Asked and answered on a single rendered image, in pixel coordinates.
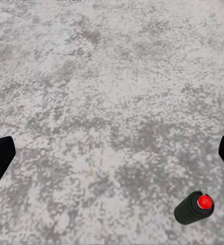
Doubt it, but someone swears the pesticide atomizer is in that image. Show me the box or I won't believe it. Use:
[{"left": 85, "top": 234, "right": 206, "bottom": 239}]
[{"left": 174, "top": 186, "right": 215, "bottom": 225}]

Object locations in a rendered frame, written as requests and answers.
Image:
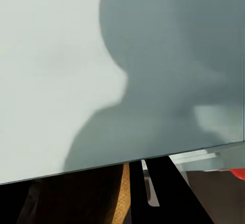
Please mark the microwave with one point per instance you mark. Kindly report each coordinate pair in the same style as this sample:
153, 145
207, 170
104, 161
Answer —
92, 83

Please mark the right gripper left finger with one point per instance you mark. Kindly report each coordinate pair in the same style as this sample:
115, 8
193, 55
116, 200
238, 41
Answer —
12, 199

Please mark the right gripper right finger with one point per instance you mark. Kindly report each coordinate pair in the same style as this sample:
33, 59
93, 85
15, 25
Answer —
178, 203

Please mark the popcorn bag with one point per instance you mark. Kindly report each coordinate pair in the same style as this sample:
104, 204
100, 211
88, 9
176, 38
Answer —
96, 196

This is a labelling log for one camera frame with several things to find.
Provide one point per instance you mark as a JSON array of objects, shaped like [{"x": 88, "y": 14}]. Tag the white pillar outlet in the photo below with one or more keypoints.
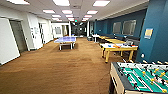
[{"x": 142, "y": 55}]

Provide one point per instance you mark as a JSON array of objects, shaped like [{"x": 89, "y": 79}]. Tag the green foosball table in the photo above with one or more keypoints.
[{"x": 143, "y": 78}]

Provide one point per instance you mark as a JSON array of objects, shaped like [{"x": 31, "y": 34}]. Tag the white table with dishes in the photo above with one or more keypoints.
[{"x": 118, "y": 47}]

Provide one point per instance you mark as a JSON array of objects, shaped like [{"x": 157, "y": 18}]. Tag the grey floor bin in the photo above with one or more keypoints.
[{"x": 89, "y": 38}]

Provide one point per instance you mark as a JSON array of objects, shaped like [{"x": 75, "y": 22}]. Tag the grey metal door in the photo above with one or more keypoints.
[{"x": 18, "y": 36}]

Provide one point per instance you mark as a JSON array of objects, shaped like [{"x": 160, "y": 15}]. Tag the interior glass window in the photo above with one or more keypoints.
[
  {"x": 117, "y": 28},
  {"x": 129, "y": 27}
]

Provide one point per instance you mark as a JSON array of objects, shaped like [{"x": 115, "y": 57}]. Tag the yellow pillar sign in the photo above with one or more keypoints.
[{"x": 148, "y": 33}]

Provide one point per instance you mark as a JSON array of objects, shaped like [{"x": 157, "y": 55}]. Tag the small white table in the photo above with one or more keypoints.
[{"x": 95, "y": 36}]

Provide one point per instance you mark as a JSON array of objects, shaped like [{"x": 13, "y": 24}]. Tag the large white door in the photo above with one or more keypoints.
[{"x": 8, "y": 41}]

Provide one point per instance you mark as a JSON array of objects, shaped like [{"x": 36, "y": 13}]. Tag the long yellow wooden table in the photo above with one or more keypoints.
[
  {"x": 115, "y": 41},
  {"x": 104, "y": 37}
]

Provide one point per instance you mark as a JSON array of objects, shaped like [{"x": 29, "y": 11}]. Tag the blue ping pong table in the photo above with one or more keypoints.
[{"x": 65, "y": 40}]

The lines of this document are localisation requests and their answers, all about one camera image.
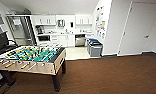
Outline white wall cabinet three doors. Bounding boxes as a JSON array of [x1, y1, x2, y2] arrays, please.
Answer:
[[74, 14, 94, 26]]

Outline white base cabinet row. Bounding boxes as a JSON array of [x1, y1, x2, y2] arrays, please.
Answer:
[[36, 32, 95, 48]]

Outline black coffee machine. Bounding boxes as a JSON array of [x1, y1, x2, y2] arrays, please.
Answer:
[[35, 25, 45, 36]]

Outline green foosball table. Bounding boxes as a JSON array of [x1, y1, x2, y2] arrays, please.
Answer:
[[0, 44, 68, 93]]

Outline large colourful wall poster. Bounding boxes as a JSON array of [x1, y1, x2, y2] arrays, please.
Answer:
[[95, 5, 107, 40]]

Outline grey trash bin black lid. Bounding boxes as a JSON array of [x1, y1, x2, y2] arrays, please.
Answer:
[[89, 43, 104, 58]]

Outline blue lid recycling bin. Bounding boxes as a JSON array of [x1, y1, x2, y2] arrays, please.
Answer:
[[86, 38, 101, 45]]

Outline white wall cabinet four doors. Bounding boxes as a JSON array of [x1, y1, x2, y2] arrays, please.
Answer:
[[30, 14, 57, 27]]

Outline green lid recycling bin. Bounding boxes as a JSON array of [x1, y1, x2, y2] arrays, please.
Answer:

::::::::

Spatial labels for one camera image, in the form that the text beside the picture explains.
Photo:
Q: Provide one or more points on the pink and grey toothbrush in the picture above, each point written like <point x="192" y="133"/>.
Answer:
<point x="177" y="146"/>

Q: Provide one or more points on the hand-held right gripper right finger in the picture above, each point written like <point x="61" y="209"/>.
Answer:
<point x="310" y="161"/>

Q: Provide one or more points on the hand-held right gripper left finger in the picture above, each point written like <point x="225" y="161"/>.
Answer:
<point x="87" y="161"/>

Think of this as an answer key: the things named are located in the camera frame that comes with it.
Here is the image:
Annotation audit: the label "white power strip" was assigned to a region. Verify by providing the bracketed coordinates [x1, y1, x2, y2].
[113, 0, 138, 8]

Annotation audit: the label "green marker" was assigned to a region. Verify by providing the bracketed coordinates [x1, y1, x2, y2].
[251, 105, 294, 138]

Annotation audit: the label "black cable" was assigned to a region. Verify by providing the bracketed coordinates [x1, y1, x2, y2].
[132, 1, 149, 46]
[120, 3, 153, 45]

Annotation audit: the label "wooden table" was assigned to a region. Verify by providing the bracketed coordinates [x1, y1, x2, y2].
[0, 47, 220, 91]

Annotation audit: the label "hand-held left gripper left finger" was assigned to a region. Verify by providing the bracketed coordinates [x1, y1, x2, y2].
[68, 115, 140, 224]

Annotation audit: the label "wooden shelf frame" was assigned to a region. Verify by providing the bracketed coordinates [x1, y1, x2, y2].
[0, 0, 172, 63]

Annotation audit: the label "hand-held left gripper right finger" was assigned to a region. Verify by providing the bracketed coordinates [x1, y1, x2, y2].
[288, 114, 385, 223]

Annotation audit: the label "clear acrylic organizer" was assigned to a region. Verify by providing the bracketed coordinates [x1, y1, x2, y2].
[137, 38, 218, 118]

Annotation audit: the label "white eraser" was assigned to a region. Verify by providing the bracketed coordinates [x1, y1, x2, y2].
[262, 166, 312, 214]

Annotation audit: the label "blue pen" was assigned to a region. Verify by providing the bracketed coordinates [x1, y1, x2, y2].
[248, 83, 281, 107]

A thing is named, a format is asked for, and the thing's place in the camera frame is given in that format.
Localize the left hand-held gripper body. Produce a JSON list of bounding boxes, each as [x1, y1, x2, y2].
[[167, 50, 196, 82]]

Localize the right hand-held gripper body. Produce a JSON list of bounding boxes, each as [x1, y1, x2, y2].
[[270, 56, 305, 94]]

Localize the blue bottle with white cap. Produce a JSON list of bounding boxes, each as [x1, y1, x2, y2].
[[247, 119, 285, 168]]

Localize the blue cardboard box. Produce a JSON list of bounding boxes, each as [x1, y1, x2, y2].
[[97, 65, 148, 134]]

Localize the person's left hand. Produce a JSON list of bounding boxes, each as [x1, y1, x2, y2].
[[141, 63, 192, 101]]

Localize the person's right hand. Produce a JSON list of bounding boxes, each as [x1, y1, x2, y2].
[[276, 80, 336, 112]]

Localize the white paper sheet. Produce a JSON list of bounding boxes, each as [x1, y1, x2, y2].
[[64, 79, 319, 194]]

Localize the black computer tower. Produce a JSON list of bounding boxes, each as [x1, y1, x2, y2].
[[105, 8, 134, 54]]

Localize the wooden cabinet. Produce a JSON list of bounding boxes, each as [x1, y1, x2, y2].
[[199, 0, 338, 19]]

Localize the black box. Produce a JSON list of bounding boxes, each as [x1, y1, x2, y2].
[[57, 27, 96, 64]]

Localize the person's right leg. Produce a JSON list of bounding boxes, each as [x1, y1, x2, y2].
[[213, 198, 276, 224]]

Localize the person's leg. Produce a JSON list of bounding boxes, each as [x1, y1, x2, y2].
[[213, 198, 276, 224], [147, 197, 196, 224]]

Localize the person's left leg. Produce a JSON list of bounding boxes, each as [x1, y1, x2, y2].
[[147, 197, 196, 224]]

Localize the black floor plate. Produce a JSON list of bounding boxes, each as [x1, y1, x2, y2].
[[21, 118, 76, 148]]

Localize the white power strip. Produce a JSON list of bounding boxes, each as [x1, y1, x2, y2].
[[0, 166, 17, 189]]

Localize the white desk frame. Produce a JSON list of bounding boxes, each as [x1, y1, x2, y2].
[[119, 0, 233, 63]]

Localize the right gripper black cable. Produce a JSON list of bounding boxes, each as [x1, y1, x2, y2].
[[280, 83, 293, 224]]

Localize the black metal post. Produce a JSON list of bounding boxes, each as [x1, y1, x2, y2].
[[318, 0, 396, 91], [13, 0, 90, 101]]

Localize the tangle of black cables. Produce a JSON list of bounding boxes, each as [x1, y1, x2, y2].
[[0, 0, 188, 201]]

::::::::

Work to complete:
Your task is to return each line of the data above that contains the string "named".

Task result:
Think of this as an answer key: the things named are located in the camera frame that comes with it.
A thing is named, a format is asked for, and the thing's place in the camera frame is given in that format.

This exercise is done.